■ Task instructions
Every line below must be reproduced exactly; no pictures are to be included.

■ The data
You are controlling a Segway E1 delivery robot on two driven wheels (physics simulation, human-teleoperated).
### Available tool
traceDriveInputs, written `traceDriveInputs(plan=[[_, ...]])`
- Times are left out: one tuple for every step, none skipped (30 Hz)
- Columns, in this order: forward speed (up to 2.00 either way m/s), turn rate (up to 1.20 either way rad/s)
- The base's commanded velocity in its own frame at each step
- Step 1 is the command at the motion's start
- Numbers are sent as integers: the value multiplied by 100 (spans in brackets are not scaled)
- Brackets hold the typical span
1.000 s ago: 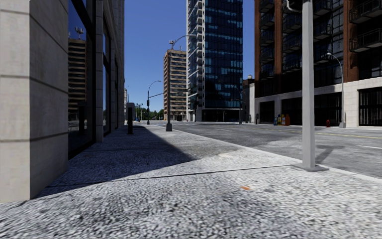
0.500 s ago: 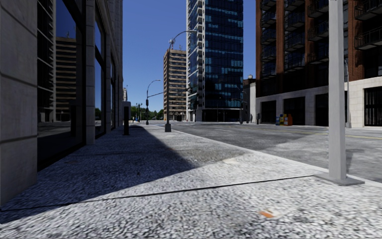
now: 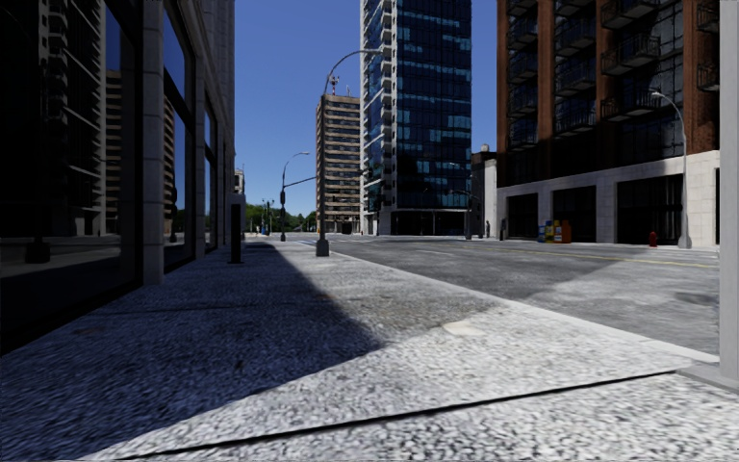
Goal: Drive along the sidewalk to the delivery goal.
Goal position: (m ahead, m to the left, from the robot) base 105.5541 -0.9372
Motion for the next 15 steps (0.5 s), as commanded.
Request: traceDriveInputs(plan=[[123, 0], [123, 0], [123, 0], [123, 0], [123, 0], [123, 0], [123, 0], [123, 0], [123, 0], [123, 0], [123, 0], [123, 0], [123, 0], [123, 0], [123, 0]])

■ Output
You are controlling a Segway E1 delivery robot on two driven wheels (physics simulation, human-teleoperated).
### Available tool
traceDriveInputs, written `traceDriveInputs(plan=[[_, ...]])`
- Times are left out: one tuple for every step, none skipped (30 Hz)
- Columns, in this order: forward speed (up to 2.00 either way m/s), turn rate (up to 1.20 either way rad/s)
- The base's commanded velocity in its own frame at each step
- Step 1 is the command at the motion's start
- Numbers are sent as integers: the value multiplied by 100 (spans in brackets are not scaled)
- Brackets hold the typical span
1.000 s ago: 
0.500 s ago: 
now: 
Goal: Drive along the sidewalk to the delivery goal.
Goal position: (m ahead, m to the left, from the robot) base 105.5541 -0.9372
Motion for the next 15 steps (0.5 s), as commanded.
Request: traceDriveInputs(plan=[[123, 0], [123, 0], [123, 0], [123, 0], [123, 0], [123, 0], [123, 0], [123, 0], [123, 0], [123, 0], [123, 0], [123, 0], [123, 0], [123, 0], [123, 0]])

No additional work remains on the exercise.